Expo 58’s zoo would be the last of its kind, but Ndala suggests that such affairs are not just relics of the past. The part of the novel set in Brussels in the 2000s has a certain “Afropolitan” tone: Tshala’s niece Nyota arrives with plans to study at a Belgian university, and she proves both international and intellectual as she critiques theatrical performances and mixes with lawyers and professors. Nevertheless, she faces objectification similar to her aunt’s experience when she staffs a luxury car show and a pair of old men assume she is a sex worker. In a more sustained parallel, Nyota begins dating a star soccer player who is subjected to chants of “Monkey! Monkey!” during a match. Parts of this section are plodding, and Nyota’s rapid coupling with a professional athlete strains belief. Still, Ndala’s point about the ambiguity of Black celebrity in Europe is well-taken. When a majority white audience turns hostile, the grotesque history of the human menagerie is never far away.

Yet Ndala is also invested in ethical complexity, and he is quick to criticize Congolese society as well. When Tshala leads efforts to protest the Congolese Village, her efforts are undermined by sexism and cultural divisions among her compatriots. Elsewhere, in reference to a pre-colonial law that allowed for castration, she comments, “Saying that we waited for the Whites to invent the despicable would be to piss on one hundred and twenty-one generations of memory keepers.” Meanwhile, the European characters appear deliberately varied to avoid evil caricatures. Thus, Mark De Groof, an exploitative dealer in traditional masks, finds his Flemish double in Jeff the African, a professor who defends refugees and fights against racism.
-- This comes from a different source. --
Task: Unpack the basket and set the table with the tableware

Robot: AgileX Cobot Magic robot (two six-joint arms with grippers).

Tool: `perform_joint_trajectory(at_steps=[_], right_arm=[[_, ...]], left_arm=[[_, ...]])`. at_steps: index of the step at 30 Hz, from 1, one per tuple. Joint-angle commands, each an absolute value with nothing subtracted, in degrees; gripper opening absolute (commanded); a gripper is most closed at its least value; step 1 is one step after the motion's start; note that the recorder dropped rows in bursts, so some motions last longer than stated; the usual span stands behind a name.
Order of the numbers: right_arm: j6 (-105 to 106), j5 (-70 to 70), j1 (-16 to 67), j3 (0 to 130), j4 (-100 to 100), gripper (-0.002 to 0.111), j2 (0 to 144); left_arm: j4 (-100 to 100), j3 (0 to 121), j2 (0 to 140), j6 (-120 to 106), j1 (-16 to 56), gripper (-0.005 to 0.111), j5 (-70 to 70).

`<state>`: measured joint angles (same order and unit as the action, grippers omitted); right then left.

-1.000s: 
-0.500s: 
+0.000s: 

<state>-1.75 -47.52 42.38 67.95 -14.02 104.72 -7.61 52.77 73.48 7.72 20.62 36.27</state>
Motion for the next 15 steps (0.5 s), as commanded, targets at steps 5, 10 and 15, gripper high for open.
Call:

It would be too much to describe Dans le ventre du Congo as optimistic. Next to the unrelenting horrors of Ténèbre, though, Ndala holds out some hope for human connections and interracial alliances. His final chapter gestures toward the possibility that past abuses may be forgiven and that present kindness is the most important step forward. Arguably, Ndala has more latitude in such matters than white writers like Kawczak. Given the depth of his ties to Africa and his own positioning as a Canadian Congolese writer, he can produce a nuanced account of colonial dynamics without the risk of seeming to be an apologist.

For Canadian letters, the appearance of both books is a positive sign. Controversy erupted this past April when the French jury for the Prix littéraire France-Québec nominated two obscure texts on New France, complete with canoes on their covers. Commentators saw the move as a condescending search for Québécois folklore. The reception of Kawczak and Ndala, by contrast, demonstrates the internationalism of the publishing scene. The most celebrated offerings need not revolve around Montreal triplexes or the St. Lawrence River.
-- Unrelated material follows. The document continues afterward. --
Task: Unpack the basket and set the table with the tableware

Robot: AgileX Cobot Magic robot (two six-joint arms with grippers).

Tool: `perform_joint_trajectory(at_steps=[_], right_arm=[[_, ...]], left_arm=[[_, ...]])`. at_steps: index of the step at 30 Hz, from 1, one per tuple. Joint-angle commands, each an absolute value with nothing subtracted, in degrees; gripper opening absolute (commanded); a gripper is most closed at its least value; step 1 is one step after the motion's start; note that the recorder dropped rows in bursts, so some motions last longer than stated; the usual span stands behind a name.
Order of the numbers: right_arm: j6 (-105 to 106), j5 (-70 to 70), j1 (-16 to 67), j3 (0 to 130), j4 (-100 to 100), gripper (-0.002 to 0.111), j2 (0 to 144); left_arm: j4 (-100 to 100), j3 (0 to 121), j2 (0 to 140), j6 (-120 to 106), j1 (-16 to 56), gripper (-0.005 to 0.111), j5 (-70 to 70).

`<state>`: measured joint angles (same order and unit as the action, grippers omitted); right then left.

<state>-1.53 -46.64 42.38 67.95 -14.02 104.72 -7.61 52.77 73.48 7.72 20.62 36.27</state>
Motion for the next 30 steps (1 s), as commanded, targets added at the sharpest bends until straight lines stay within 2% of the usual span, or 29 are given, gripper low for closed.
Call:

More importantly, the back-to-back success of these novels is a reminder that the politics of representation is not a zero-sum game. There is room for more than one perspective on our bookshelves, and those perspectives can complement one another. Kawczak provides an incisive portrait of European cruelty, while Ndala demonstrates African attempts to navigate a hostile world. Almost fifty years after Achebe took on Conrad, we are best served by reading both.

Amanda Perry teaches literature at Champlain College Saint-Lambert and Concordia University.